#### Try it:
Output all entries exactly; images excluded.

#### Dataset excerpts:

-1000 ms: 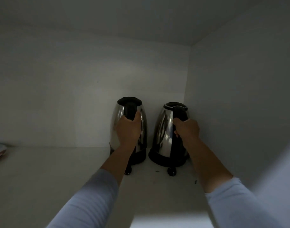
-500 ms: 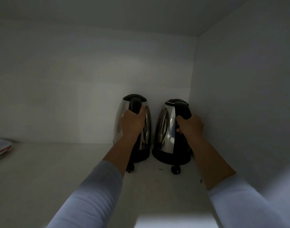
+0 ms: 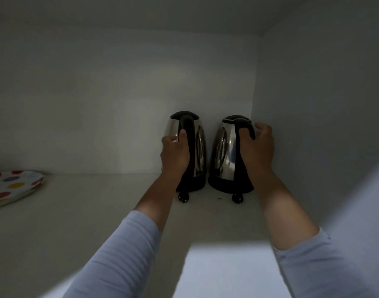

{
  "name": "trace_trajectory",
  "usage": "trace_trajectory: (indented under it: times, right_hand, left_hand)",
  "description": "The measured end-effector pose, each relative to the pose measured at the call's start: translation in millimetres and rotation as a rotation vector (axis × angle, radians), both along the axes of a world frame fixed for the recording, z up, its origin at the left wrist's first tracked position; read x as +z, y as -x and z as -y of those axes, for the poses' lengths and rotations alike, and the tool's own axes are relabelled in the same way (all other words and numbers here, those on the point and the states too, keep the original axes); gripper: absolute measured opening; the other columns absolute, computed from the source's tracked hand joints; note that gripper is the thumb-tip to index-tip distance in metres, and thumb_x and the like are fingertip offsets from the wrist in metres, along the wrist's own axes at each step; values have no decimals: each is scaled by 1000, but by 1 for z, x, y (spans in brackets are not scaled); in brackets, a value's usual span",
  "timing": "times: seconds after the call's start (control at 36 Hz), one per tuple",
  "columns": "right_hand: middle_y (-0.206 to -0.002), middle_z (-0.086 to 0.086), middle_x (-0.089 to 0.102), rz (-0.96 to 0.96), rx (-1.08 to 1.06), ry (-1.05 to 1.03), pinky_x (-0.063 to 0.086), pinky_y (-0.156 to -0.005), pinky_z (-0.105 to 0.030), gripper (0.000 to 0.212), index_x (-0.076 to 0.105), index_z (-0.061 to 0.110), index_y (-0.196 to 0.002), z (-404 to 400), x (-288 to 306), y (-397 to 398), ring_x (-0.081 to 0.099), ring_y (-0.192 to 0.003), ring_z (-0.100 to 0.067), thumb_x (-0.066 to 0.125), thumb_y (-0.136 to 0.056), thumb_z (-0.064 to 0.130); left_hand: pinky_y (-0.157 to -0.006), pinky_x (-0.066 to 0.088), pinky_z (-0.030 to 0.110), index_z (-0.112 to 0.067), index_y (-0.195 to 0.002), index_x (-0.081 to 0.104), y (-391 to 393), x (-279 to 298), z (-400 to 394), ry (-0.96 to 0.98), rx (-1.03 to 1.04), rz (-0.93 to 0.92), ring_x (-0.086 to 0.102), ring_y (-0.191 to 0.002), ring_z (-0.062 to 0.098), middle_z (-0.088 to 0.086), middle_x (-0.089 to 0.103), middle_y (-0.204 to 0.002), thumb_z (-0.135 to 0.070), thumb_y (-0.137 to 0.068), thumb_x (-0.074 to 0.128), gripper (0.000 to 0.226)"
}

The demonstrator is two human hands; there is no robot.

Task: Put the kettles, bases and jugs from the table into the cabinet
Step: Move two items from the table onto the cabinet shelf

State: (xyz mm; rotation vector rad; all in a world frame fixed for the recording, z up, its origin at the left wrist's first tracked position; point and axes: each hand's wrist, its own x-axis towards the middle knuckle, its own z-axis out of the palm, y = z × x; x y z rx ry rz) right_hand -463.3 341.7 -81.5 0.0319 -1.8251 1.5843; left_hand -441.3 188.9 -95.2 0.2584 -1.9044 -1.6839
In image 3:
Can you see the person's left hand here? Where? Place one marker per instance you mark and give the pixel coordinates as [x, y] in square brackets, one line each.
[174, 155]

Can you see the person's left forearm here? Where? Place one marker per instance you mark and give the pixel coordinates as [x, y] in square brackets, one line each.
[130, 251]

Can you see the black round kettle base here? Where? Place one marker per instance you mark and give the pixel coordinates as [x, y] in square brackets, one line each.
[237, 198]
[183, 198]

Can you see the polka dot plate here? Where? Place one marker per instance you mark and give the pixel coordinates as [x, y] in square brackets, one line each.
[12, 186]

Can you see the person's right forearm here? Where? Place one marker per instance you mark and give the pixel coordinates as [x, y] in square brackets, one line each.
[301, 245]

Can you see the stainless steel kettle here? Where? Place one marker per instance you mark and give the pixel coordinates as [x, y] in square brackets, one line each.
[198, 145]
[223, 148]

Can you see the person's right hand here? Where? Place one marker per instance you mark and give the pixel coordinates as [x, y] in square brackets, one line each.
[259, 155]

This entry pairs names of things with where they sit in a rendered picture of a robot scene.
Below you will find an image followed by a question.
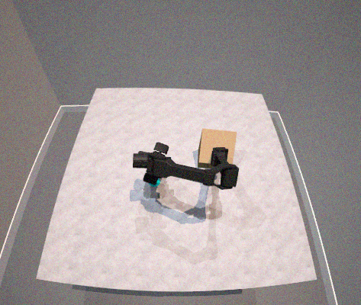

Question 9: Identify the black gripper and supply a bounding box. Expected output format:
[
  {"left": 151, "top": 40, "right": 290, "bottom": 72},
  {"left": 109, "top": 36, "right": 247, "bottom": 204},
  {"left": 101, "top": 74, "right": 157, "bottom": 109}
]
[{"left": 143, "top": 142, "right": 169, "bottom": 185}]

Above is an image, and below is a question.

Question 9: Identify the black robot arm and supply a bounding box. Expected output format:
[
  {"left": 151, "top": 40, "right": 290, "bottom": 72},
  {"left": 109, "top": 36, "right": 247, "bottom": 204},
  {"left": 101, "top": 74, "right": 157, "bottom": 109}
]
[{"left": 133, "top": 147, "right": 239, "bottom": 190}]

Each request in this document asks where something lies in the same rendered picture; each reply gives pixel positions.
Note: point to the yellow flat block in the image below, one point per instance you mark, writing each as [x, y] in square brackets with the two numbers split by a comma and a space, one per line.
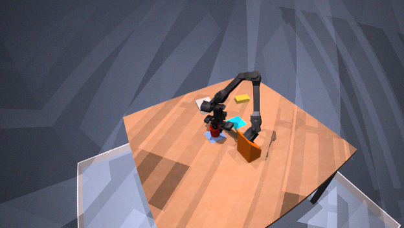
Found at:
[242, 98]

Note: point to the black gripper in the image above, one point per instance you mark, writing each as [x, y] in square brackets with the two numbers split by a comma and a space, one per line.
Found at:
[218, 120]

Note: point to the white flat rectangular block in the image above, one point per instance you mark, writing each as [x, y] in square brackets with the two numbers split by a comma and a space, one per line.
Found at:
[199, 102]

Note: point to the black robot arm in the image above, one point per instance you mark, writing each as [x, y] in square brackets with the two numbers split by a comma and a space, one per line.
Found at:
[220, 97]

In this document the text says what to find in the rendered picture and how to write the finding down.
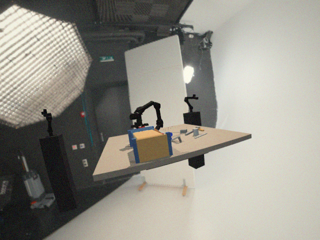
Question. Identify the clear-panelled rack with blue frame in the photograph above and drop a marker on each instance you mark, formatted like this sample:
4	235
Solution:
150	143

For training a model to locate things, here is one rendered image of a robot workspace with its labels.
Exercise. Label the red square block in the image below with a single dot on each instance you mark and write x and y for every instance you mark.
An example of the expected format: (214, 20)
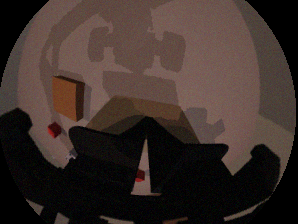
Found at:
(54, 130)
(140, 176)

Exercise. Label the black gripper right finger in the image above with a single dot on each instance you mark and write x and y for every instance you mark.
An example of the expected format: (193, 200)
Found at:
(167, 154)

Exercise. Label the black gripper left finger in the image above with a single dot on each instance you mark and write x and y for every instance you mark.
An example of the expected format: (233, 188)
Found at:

#### Exercise result:
-1000 ms: 
-500 ms: 
+0 ms: 

{
  "name": "trace_trajectory",
  "usage": "trace_trajectory: (indented under it: times, right_hand, left_hand)",
  "description": "The measured end-effector pose, each relative to the pose measured at the call's start: translation in millimetres and rotation as a rotation vector (axis × angle, radians), both along the axes of a world frame fixed for the recording, z up, its origin at the left wrist's first tracked position; read x as +z, y as -x and z as -y of those axes, for the poses' lengths and rotations alike, and the tool's own axes are relabelled in the same way (all other words and numbers here, those on the point and the states too, keep the original axes); gripper: absolute measured opening; the other columns absolute, computed from the source's tracked hand joints; note that gripper is the thumb-tip to index-tip distance in metres, and thumb_x and the like are fingertip offsets from the wrist in metres, along the wrist's own axes at each step; values have no decimals: each is scaled by 1000, but by 1 for z, x, y (spans in brackets are not scaled); in brackets, a value's usual span",
  "timing": "times: seconds after the call's start (control at 36 Hz), one per tuple",
  "columns": "right_hand: middle_y (-0.206 to -0.002), middle_z (-0.086 to 0.086), middle_x (-0.089 to 0.102), rz (-0.96 to 0.96), rx (-1.08 to 1.06), ry (-1.05 to 1.03), pinky_x (-0.063 to 0.086), pinky_y (-0.156 to -0.005), pinky_z (-0.105 to 0.030), gripper (0.000 to 0.212), index_x (-0.076 to 0.105), index_z (-0.061 to 0.110), index_y (-0.196 to 0.002), z (-404 to 400), x (-288 to 306), y (-397 to 398), ring_x (-0.081 to 0.099), ring_y (-0.192 to 0.003), ring_z (-0.100 to 0.067), thumb_x (-0.066 to 0.125), thumb_y (-0.136 to 0.056), thumb_z (-0.064 to 0.130); left_hand: pinky_y (-0.157 to -0.006), pinky_x (-0.066 to 0.088), pinky_z (-0.030 to 0.110), index_z (-0.112 to 0.067), index_y (-0.195 to 0.002), index_x (-0.081 to 0.104), y (-391 to 393), x (-279 to 298), z (-400 to 394), ry (-0.96 to 0.98), rx (-1.03 to 1.04), rz (-0.93 to 0.92), ring_x (-0.086 to 0.102), ring_y (-0.191 to 0.002), ring_z (-0.062 to 0.098), middle_z (-0.088 to 0.086), middle_x (-0.089 to 0.103), middle_y (-0.204 to 0.002), thumb_z (-0.135 to 0.070), thumb_y (-0.137 to 0.068), thumb_x (-0.074 to 0.128), gripper (0.000 to 0.226)"
}

The demonstrator is two human hands; there is no robot.

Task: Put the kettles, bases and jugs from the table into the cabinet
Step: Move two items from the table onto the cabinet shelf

State: (xyz mm; rotation vector rad; all in a world frame fixed for the recording, z up, its origin at the left wrist's first tracked position; point and axes: each hand's wrist, its own x-axis towards the middle knuckle, its own z-axis out of the palm, y = z × x; x y z rx ry rz) right_hand -463.3 341.7 -81.5 0.0319 -1.8251 1.5843; left_hand -441.3 188.9 -95.2 0.2584 -1.9044 -1.6839
In image 3:
Can you see the person's left hand here? Where? Place one marker per instance you mark and give the pixel coordinates as [x, y] in square brackets, one line each.
[174, 155]

Can you see the person's left forearm here? Where? Place one marker per instance you mark and give the pixel coordinates as [x, y] in square brackets, one line each.
[130, 251]

Can you see the black round kettle base here? Where? Place one marker per instance you mark and give the pixel coordinates as [x, y] in square brackets, one line each.
[237, 198]
[183, 198]

Can you see the polka dot plate here? Where? Place one marker per instance you mark and give the pixel coordinates as [x, y] in square brackets, one line each.
[12, 186]

Can you see the person's right forearm here? Where? Place one marker per instance you mark and give the pixel coordinates as [x, y] in square brackets, one line each.
[301, 245]

Can you see the stainless steel kettle here? Where? Place one marker per instance you mark and give the pixel coordinates as [x, y] in square brackets, one line each.
[198, 145]
[223, 148]

Can you see the person's right hand here? Where? Place one marker per instance you mark and give the pixel coordinates as [x, y] in square brackets, one line each.
[259, 155]

This entry pairs names of things with where they sit in a rendered picture of a robot scene.
Below you will find an image followed by a question.

Question 9: Identify the black gripper and supply a bounding box. Expected output format:
[
  {"left": 151, "top": 40, "right": 290, "bottom": 72},
  {"left": 109, "top": 36, "right": 247, "bottom": 204},
  {"left": 101, "top": 74, "right": 157, "bottom": 109}
]
[{"left": 143, "top": 142, "right": 169, "bottom": 185}]

Above is an image, and below is a question.

Question 9: Identify the black robot arm and supply a bounding box. Expected output format:
[
  {"left": 151, "top": 40, "right": 290, "bottom": 72},
  {"left": 109, "top": 36, "right": 247, "bottom": 204},
  {"left": 101, "top": 74, "right": 157, "bottom": 109}
]
[{"left": 133, "top": 147, "right": 239, "bottom": 190}]

Each request in this document asks where something lies in the same rendered picture; each reply gives pixel positions.
Note: point to the yellow flat block in the image below, one point per instance you mark, writing each as [x, y] in square brackets with the two numbers split by a comma and a space, one per line.
Found at:
[242, 98]

Note: point to the black gripper in the image above, one point per instance you mark, writing each as [x, y] in square brackets with the two numbers split by a comma and a space, one per line.
Found at:
[218, 120]

Note: point to the white flat rectangular block in the image above, one point per instance you mark, writing each as [x, y] in square brackets with the two numbers split by a comma and a space, one per line.
Found at:
[199, 102]

Note: point to the black robot arm in the image above, one point per instance you mark, writing each as [x, y] in square brackets with the two numbers split by a comma and a space, one per line.
Found at:
[220, 97]

In this document the text says what to find in the rendered picture and how to write the finding down.
Question. Identify the clear-panelled rack with blue frame in the photograph above and drop a marker on each instance you mark, formatted like this sample:
4	235
Solution:
150	143

For training a model to locate things, here is one rendered image of a robot workspace with its labels.
Exercise. Label the red square block in the image below with a single dot on each instance you mark and write x and y for every instance you mark.
An example of the expected format: (214, 20)
Found at:
(54, 130)
(140, 176)

Exercise. Label the black gripper right finger in the image above with a single dot on each instance you mark and write x and y for every instance you mark.
An example of the expected format: (193, 200)
Found at:
(167, 154)

Exercise. Label the black gripper left finger in the image above with a single dot on each instance you mark and write x and y for every instance you mark.
An example of the expected format: (233, 188)
Found at:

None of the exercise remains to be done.